◆ What you will do
Copy each line of the entries that includes the word "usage".

◆ Data extracts
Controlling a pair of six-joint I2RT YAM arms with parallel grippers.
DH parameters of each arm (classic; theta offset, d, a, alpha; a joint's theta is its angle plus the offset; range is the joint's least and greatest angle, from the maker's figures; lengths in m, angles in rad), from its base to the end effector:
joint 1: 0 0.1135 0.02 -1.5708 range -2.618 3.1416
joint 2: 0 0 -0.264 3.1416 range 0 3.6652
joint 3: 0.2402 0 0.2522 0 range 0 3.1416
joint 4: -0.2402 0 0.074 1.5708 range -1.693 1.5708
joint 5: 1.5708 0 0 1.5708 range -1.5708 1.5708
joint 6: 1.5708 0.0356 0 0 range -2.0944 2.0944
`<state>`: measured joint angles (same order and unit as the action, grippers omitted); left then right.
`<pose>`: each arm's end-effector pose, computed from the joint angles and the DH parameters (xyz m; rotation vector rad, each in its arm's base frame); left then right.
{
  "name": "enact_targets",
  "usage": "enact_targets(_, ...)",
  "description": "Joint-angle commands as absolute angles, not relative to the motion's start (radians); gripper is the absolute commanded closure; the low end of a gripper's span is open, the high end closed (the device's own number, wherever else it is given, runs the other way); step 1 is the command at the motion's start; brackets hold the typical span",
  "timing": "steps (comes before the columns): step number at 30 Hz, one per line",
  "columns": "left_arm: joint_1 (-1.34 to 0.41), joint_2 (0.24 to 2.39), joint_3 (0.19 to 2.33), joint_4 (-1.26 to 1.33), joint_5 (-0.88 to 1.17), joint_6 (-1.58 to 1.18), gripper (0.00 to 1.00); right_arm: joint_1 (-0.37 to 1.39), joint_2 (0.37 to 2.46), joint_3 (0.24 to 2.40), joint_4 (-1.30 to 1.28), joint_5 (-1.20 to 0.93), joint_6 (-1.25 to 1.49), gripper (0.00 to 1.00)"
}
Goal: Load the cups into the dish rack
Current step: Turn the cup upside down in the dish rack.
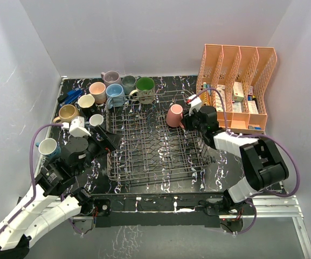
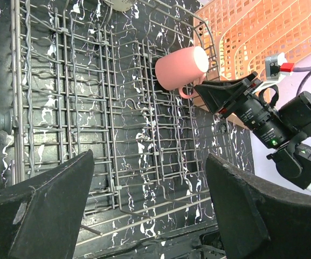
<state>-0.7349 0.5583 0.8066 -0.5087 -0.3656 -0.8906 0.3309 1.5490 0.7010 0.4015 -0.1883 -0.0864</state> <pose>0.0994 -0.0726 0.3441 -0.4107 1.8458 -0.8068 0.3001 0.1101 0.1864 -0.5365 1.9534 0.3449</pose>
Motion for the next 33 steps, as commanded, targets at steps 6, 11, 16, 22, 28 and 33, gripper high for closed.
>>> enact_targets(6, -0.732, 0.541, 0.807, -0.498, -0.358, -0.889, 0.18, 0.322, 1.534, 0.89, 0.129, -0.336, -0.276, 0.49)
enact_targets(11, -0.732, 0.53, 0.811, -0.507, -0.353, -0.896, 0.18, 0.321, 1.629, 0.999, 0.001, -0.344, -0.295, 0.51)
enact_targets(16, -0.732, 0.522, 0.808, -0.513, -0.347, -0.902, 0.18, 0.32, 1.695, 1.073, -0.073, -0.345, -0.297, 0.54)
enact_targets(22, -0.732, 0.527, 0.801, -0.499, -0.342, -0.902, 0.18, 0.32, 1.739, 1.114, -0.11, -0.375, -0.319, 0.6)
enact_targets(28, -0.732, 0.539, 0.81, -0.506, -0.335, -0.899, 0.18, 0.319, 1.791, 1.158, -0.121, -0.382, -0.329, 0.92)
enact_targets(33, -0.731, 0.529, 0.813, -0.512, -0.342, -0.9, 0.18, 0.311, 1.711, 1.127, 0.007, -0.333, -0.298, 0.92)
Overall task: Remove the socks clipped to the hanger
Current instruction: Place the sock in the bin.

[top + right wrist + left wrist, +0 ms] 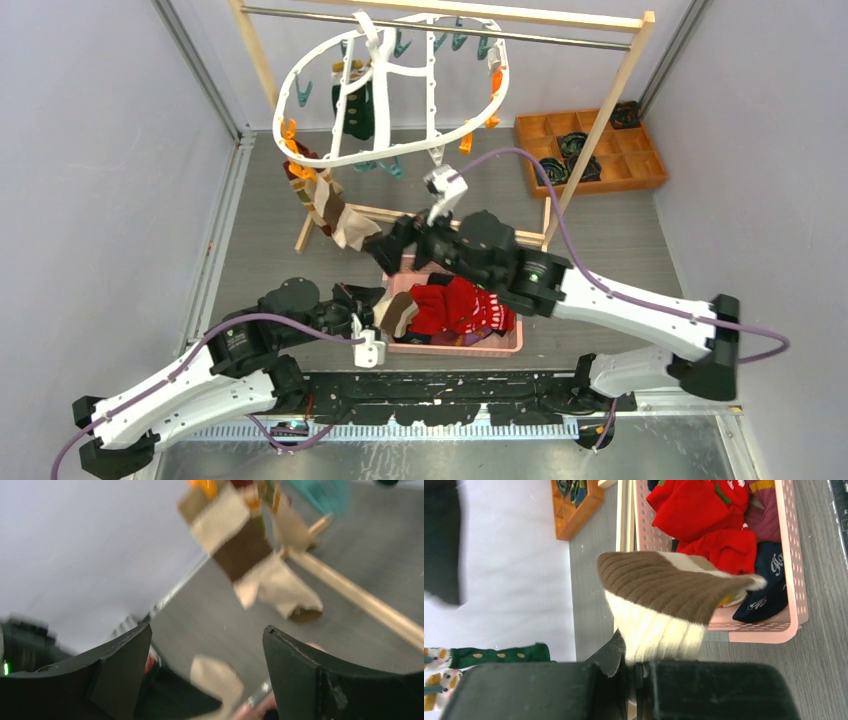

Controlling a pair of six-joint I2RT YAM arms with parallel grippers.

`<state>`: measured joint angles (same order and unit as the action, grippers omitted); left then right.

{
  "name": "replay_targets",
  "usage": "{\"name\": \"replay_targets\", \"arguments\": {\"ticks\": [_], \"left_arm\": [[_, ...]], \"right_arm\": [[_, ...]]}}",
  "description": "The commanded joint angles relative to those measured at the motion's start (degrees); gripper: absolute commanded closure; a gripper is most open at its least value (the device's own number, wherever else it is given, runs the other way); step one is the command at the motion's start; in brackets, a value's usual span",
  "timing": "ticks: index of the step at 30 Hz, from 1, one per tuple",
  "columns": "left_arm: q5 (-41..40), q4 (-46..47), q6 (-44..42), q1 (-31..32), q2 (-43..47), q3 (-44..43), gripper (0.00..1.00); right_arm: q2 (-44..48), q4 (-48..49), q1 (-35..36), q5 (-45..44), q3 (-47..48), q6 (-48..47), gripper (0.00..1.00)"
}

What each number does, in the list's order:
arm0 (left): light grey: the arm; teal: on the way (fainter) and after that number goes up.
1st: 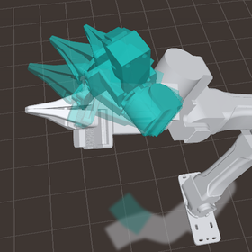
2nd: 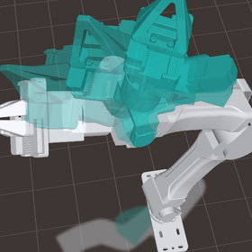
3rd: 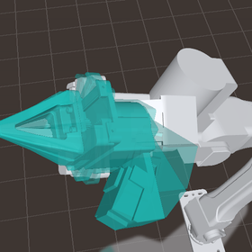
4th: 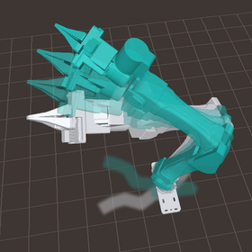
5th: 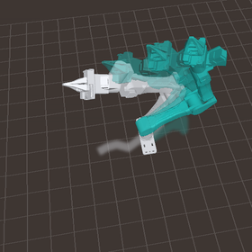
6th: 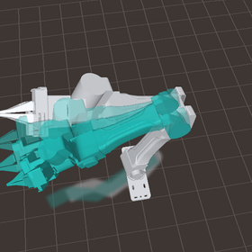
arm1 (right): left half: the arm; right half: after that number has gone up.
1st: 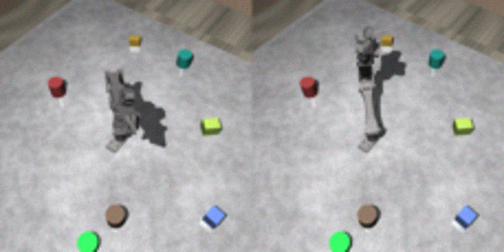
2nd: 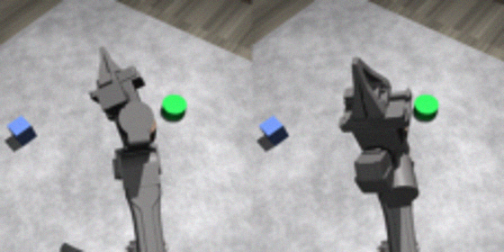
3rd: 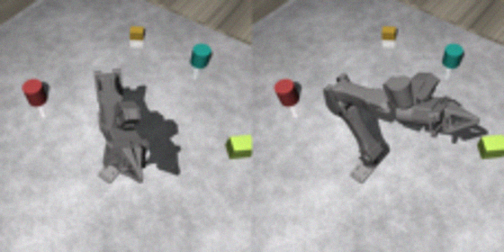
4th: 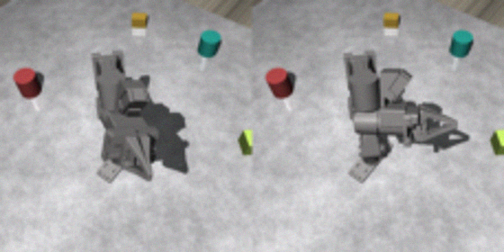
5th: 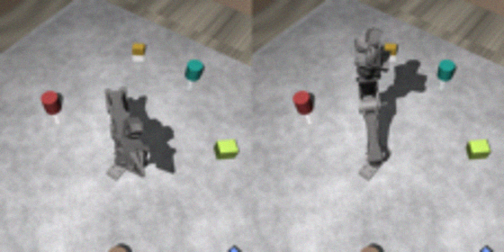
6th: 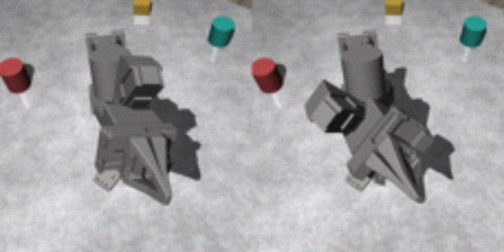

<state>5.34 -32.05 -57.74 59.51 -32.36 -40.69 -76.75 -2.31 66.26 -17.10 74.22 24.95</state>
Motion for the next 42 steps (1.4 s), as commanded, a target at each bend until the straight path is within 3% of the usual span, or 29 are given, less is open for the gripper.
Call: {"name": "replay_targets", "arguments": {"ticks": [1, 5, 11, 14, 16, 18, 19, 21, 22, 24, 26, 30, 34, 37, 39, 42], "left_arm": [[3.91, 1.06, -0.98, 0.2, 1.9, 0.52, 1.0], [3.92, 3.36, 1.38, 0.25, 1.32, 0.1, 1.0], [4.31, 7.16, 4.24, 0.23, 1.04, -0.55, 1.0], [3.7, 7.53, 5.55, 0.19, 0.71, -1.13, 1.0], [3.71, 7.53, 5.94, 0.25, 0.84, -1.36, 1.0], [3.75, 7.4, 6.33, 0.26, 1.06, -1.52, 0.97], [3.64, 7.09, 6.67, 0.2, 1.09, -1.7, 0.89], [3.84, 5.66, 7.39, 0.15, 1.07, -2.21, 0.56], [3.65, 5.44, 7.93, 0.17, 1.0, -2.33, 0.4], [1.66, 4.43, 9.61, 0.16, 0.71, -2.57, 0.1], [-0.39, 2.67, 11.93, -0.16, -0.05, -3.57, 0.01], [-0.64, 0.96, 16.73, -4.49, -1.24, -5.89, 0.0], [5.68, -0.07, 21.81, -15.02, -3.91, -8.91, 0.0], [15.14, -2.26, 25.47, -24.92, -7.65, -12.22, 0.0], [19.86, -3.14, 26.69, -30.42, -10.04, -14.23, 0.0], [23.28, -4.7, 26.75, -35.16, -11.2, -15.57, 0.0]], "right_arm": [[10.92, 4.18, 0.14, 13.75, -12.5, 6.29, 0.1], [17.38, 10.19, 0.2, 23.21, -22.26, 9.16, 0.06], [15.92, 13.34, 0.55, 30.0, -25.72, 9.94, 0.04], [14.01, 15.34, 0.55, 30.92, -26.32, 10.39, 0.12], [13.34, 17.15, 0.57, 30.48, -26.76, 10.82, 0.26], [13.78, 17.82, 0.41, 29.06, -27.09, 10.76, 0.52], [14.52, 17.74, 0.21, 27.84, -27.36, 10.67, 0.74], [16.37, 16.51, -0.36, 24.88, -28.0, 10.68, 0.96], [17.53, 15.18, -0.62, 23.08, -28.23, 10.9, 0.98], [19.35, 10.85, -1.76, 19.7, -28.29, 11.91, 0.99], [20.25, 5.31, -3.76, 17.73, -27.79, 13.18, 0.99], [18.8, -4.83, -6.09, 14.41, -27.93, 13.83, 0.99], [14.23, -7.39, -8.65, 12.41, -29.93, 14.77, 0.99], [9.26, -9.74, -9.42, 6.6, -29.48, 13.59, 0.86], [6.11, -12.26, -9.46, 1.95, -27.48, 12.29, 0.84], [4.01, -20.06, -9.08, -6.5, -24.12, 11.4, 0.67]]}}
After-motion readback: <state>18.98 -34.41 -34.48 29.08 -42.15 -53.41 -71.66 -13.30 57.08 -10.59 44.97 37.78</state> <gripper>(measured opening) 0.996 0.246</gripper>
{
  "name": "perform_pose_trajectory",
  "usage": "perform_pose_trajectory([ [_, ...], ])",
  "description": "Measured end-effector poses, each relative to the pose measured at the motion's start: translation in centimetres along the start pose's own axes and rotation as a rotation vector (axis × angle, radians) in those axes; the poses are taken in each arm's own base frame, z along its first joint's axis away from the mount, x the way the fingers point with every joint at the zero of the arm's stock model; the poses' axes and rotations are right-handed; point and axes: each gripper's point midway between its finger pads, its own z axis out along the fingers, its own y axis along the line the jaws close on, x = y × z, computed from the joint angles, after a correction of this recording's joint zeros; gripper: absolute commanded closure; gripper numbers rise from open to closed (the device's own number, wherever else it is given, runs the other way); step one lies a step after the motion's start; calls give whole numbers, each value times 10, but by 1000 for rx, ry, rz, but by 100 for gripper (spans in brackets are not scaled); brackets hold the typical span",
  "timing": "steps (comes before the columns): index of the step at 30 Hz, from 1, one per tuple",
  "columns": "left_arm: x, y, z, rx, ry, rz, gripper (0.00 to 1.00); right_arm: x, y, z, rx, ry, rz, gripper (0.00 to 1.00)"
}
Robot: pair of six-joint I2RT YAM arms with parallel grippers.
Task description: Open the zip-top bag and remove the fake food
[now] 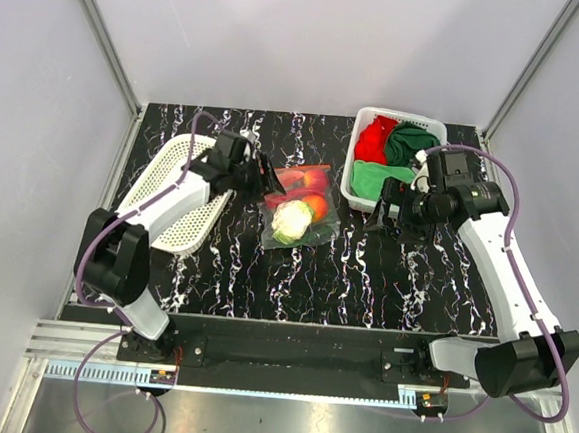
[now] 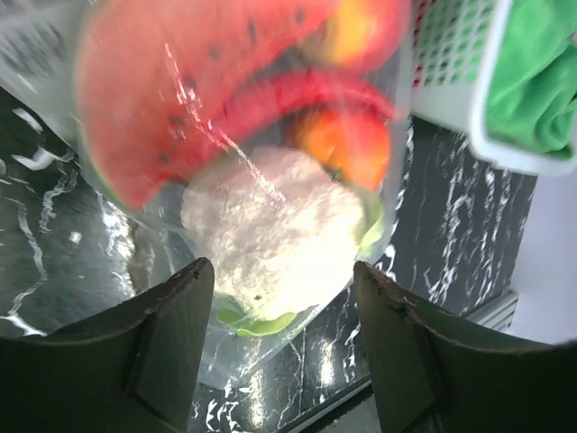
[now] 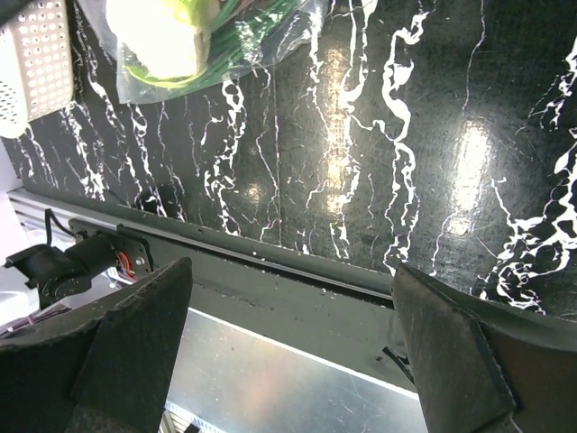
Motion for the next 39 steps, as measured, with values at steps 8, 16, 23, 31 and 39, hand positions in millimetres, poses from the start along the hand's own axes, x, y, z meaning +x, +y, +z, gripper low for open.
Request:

◆ Solution to the exercise
  "usage": "enact_targets(_, ...)",
  "usage": "{\"name\": \"replay_targets\", \"arguments\": {\"ticks\": [_], \"left_arm\": [[_, ...]], \"right_arm\": [[_, ...]]}}",
  "usage": "perform_pose_trajectory([ [_, ...], ])",

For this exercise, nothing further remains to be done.